Marechek doesn't mind his new role. He is content to occupy an extra defender, leaving lanes open for fellow and speedy attackmen Jamie Archer (8 goals, 10 assists) and Matt Riter (22, 4).

"I have pressure, especially with the chance of breaking several scoring records, but I've tried to put all that in the back of my head," said Marechek. "Matt and Jamie have picked up the scoring pace, and the main goal for us is to win a national championship."

Marechek may be the team's headliner, but the group that sets this team apart is its midfield, which combines speed and depth.

How deep?

Two weeks ago, the Orangemen were without their starting midfield, and they crushed Loyola, 13-4. They were like Pac-men, gobbling up ground balls and turning unsettled situations into goals.

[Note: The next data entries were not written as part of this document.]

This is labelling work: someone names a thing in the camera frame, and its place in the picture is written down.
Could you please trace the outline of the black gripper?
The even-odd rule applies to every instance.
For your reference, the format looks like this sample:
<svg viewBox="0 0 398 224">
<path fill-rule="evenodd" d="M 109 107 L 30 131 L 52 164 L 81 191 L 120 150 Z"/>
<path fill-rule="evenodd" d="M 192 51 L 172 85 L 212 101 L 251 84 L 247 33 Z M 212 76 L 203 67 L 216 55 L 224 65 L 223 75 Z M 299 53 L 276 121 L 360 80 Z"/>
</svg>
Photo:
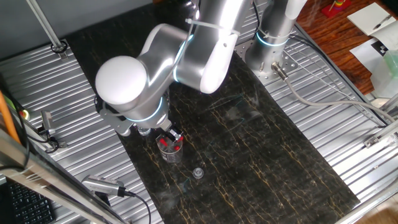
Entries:
<svg viewBox="0 0 398 224">
<path fill-rule="evenodd" d="M 166 135 L 160 135 L 160 142 L 171 142 L 168 136 L 171 136 L 174 142 L 179 142 L 183 139 L 183 133 L 179 132 L 172 123 L 163 123 L 160 128 L 166 133 Z"/>
</svg>

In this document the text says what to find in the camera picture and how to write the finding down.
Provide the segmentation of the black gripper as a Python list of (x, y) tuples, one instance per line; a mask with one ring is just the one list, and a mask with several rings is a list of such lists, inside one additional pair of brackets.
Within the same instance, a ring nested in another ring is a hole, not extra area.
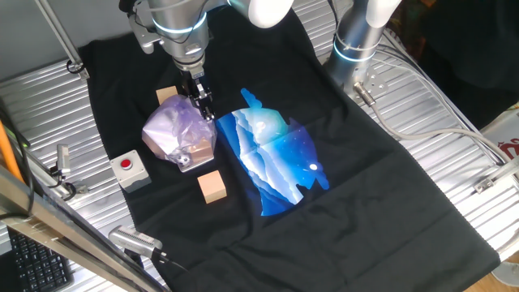
[(207, 120), (212, 121), (215, 118), (212, 108), (212, 94), (208, 93), (207, 80), (202, 67), (193, 67), (182, 73), (182, 88), (190, 97), (192, 105)]

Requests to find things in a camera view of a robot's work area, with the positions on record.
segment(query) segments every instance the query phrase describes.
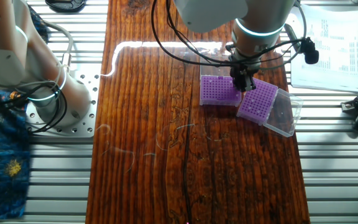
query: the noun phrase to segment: purple pipette tip rack
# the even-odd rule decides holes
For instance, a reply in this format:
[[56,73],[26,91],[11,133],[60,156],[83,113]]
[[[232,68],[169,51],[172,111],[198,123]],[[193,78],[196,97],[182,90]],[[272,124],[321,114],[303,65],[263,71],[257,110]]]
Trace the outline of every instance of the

"When you beat a team like Loyola that badly without your starting midfield, it causes one to sit up and take notice," said Johns Hopkins coach Tony Seaman. "Their team speed is amazing. They are the fastest in lacrosse. There's no way you want to get in a shooting match with those guys."

The speedsters include Tom Gilmartin (10, 2), Colsey, Dom Fin (9, 3), John Barr (8, 2), Charlie Lockwood (6, 4), Bob Feisee (0, 1) and Andy Puccia (2, 1).

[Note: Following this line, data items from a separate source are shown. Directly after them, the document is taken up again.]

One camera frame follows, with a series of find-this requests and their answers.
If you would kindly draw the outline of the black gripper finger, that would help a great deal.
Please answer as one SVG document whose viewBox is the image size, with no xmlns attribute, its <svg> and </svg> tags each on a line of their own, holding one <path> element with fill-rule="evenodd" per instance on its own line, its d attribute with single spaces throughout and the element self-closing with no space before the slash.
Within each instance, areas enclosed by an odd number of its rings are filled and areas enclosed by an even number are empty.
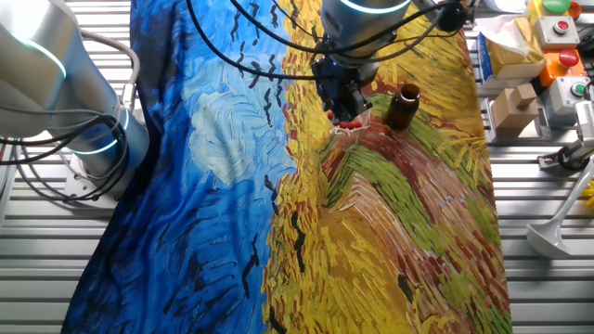
<svg viewBox="0 0 594 334">
<path fill-rule="evenodd" d="M 322 106 L 331 122 L 343 122 L 345 120 L 346 111 L 341 99 L 326 98 L 322 102 Z"/>
<path fill-rule="evenodd" d="M 348 121 L 353 121 L 358 115 L 370 109 L 372 104 L 361 93 L 360 90 L 354 90 L 346 95 L 345 107 L 347 109 Z"/>
</svg>

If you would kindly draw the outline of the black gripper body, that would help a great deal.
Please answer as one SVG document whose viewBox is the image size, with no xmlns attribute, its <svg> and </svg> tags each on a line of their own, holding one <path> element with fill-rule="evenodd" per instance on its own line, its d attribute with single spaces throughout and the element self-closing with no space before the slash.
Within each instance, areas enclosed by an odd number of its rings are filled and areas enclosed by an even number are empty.
<svg viewBox="0 0 594 334">
<path fill-rule="evenodd" d="M 361 89 L 374 78 L 374 64 L 342 64 L 331 56 L 311 62 L 316 91 L 322 101 L 339 100 L 360 94 Z"/>
</svg>

The best of the bunch, Rickey Cramer, is out for the season after suffering a knee injury in the second game.

"From the hips down, I know we're the best lacrosse team in the country," said Simmons, who has a 212-79 career record.

Syracuse's defense was supposed to be suspect, but that opinion changed after the Orangemen held Loyola attackmen Kevin Beach and Jim Blanding to a combined one goal and one assist. Winship has been outstanding, and Brian Tully and Beardsley have been steady and improving every game. First-year starter Chris Surran has 105 saves and a .597 save percentage.

"We were No. 1 when I first got here and after a while, we just expected to be No. 1," said Winship. "It really wasn't that special. Then last year we lost and we had the whole summer to think about it. Actually, it was like a week between games because that's how badly we wanted to play again. Now we're No. 1, and it's special again. It's real special."